### Assignment:
For each line below that contains the word "document", make a copy.
-- Opening Marker --
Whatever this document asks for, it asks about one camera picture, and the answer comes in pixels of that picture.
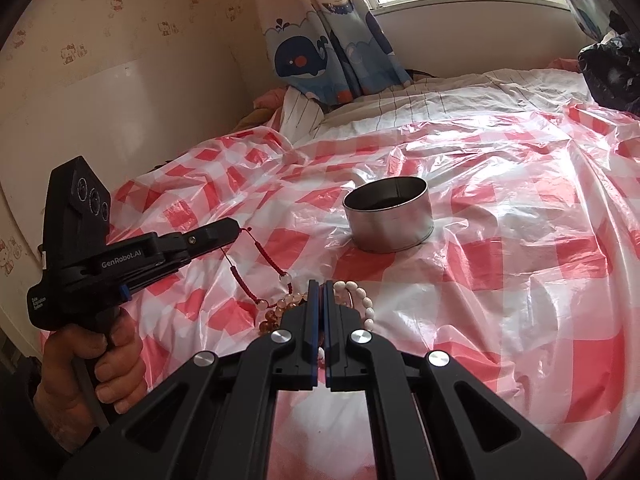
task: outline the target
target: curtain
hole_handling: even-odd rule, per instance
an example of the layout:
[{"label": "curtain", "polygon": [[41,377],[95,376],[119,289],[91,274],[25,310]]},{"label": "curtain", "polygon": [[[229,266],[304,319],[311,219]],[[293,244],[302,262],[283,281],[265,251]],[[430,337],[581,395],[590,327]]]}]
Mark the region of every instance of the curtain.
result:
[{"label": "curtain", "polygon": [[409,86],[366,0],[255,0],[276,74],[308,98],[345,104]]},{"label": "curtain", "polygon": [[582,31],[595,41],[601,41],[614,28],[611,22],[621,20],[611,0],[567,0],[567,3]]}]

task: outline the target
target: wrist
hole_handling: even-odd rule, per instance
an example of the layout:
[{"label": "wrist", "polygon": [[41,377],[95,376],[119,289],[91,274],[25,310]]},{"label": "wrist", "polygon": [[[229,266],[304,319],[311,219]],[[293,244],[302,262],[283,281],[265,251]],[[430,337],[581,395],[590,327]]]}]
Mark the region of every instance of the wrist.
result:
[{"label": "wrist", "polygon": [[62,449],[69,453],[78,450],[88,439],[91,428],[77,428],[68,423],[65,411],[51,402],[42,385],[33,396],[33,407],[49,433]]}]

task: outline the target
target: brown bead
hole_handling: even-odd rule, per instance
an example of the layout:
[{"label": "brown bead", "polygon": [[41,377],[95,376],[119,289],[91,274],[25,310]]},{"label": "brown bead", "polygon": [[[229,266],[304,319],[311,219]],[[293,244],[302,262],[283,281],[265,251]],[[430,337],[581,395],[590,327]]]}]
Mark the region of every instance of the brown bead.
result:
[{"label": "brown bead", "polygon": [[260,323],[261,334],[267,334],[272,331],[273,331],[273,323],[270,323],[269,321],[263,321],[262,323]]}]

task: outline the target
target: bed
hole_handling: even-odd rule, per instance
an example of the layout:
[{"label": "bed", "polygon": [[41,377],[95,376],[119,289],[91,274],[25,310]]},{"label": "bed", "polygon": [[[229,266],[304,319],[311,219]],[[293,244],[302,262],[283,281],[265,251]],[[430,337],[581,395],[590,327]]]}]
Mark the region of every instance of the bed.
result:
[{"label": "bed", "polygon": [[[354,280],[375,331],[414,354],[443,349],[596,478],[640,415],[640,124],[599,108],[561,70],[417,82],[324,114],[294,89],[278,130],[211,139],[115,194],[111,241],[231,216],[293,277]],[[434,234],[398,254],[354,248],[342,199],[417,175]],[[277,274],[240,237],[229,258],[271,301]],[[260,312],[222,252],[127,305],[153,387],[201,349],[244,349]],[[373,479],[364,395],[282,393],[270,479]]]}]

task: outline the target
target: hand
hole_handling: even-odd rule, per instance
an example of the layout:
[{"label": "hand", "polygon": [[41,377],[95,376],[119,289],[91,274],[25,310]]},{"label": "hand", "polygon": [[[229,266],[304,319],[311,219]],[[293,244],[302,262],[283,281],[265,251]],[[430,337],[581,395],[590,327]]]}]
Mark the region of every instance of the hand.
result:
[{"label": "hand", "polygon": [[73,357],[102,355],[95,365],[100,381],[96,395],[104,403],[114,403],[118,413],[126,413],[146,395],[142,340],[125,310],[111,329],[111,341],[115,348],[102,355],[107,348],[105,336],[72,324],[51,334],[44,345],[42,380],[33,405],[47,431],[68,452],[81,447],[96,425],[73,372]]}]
-- Closing Marker --
-- Opening Marker --
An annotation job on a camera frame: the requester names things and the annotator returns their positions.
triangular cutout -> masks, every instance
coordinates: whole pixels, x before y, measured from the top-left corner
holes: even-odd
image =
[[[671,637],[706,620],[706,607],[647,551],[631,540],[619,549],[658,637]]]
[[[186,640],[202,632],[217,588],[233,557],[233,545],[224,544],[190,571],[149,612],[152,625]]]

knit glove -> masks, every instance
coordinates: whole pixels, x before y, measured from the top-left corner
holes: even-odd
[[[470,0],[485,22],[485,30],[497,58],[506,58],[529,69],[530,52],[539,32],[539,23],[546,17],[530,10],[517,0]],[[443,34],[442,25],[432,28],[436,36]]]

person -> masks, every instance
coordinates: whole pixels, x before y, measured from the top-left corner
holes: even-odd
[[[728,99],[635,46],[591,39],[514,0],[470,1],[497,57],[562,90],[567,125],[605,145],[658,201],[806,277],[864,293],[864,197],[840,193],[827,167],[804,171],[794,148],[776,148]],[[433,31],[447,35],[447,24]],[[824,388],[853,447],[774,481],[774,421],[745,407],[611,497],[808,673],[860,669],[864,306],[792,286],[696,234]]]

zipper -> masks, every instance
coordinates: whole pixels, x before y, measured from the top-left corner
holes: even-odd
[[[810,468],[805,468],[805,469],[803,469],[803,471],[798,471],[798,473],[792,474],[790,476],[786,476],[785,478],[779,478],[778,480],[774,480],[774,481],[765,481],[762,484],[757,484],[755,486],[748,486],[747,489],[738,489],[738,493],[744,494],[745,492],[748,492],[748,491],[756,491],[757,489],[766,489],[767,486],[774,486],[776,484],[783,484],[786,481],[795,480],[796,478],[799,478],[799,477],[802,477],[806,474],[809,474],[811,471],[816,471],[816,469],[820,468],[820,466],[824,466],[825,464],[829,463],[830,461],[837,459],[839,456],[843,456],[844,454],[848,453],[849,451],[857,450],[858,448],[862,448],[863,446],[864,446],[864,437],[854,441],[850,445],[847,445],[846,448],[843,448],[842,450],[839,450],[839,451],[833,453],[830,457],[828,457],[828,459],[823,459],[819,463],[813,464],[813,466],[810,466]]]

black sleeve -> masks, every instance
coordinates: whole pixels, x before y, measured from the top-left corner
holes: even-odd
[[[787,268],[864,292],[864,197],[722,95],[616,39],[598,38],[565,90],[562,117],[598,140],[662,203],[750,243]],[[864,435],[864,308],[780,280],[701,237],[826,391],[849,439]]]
-- Closing Marker --
-- Opening Marker --
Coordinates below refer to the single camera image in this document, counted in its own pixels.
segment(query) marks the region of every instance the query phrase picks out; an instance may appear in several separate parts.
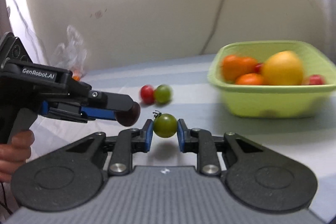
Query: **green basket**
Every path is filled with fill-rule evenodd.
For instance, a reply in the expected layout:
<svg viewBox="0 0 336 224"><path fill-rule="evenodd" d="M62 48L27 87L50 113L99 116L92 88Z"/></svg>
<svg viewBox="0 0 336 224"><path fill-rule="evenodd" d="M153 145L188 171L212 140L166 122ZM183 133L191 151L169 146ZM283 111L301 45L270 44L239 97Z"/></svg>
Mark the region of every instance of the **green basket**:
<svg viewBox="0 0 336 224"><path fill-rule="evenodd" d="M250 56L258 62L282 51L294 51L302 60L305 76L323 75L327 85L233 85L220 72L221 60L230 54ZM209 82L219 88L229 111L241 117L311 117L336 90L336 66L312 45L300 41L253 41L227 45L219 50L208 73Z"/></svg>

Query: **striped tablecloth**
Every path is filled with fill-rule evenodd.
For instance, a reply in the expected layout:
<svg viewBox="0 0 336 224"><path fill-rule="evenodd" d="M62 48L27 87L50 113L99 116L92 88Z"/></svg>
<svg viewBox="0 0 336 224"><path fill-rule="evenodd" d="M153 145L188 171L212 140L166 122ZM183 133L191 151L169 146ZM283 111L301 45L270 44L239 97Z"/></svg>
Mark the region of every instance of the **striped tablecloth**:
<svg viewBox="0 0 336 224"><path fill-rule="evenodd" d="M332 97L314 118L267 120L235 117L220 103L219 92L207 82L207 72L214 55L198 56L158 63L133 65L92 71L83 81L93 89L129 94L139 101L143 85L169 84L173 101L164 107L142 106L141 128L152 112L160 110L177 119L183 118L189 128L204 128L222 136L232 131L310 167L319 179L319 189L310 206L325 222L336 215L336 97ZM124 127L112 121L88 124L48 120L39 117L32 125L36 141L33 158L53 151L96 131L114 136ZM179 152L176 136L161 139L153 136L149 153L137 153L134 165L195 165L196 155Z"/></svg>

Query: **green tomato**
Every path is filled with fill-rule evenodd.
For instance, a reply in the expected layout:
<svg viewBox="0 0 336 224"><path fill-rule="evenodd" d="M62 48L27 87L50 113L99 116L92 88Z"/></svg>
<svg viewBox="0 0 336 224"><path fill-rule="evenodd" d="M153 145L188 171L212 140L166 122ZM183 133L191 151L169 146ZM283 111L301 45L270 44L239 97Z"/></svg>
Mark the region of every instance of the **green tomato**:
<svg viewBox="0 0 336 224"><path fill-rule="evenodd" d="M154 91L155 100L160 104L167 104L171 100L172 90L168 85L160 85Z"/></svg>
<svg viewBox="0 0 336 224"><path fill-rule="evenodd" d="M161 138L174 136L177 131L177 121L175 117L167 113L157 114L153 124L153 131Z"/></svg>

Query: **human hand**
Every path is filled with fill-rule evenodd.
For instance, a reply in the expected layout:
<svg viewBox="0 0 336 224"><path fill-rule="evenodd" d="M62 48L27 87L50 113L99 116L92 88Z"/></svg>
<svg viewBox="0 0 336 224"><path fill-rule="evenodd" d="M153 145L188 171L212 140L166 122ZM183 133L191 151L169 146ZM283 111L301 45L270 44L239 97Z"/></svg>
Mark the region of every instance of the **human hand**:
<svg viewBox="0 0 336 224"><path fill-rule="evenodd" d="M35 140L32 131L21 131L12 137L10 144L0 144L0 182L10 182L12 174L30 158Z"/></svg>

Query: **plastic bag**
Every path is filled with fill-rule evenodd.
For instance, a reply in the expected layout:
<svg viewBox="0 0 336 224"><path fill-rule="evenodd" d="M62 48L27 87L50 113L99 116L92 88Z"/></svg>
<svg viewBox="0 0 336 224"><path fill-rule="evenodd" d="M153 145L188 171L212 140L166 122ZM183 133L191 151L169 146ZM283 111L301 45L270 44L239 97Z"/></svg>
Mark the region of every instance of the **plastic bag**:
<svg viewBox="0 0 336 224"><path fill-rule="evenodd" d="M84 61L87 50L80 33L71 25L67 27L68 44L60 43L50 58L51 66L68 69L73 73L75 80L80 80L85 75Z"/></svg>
-- Closing Marker --
### Answer:
Whatever this document asks for, it asks about one camera picture, and the answer comes in pixels of that picture.
Coordinates below refer to the single camera image in this document, counted in its own pixels.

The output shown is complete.